The angel said very cheerfully, "Merry Christmas, Santa. Isn't this a lovely day? I have a beautiful tree for you. Where would you like me to stick it?"

And so began the tradition of the little angel on top of the Christmas tree.    :angel4:

Not a lot of people know this.

Ron Helwig

[Never expected to find this thread under Endless Debate and Whining » Childish Board, but I did look under Insufferable Peppiness and Gloating]

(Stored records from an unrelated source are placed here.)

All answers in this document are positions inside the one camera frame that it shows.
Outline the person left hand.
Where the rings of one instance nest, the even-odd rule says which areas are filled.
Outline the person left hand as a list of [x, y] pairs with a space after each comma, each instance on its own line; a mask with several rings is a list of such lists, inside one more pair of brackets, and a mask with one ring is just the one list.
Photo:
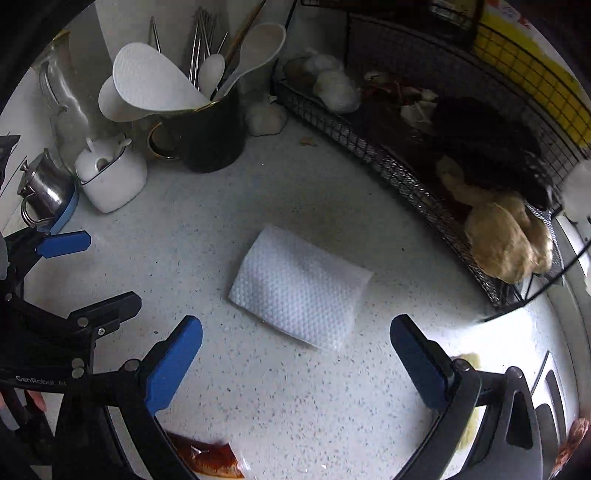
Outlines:
[[14, 432], [20, 428], [36, 433], [51, 432], [47, 405], [40, 392], [1, 387], [1, 432]]

Just got this from my dad:

Quote98% of visitors say "OH  SHIT" before going in the ditch on a slippery road.
The other 2% are from Minnesota and they say, "HOLD MY BEER AND WATCH THIS."

Ron Helwig

He also sent this attached picture.

MikeforLiberty

We all know this kindly vet, don't we.

Pat McCotter

Some Guinness was spilled on the barroom floor
when the pub was shut for the night.
Out of his hole crept a wee brown mouse
and stood in the pale moonlight.
He lapped up the frothy brew from the floor,
then back on his haunches he sat.
And all night long you could hear him roar,
'Bring on the goddamn cat!'

John


dalebert

Was warned about this in boot camp, and sure enough it happened on a regular basis.  When people are standing for a long time, if they aren't careful to avoid locking their knees, it obstructs blood flow and you can pass out.  Heat, certain foods in your stomach, biological predispositions, etc. can all make it worse.

Lloyd Danforth


Russell Kanning

one of those ministers was just getting a closer look at the bride's breasts

Pat McCotter

There's an old sea story in the Navy about a ship's captain who inspected his sailors and afterward told the chief boatswain that his men smelled bad. The captain suggested perhaps it would help if the sailors would change underwear occasionally.

The chief responded, "Aye, aye, sir, I'll see to it immediately!"

The chief went straight to the sailors' berth deck and announced, "The captain thinks you guys smell bad and wants you to change your underwear." He continued, "Pittman, you change with Jones; McCarthy, you change with Witkowski; and Brown, you change with Schultz. Now GET TO IT!"

THE MORAL OF THE STORY IS:

Someone may come along and promise "Change," but don't count on things smelling any better.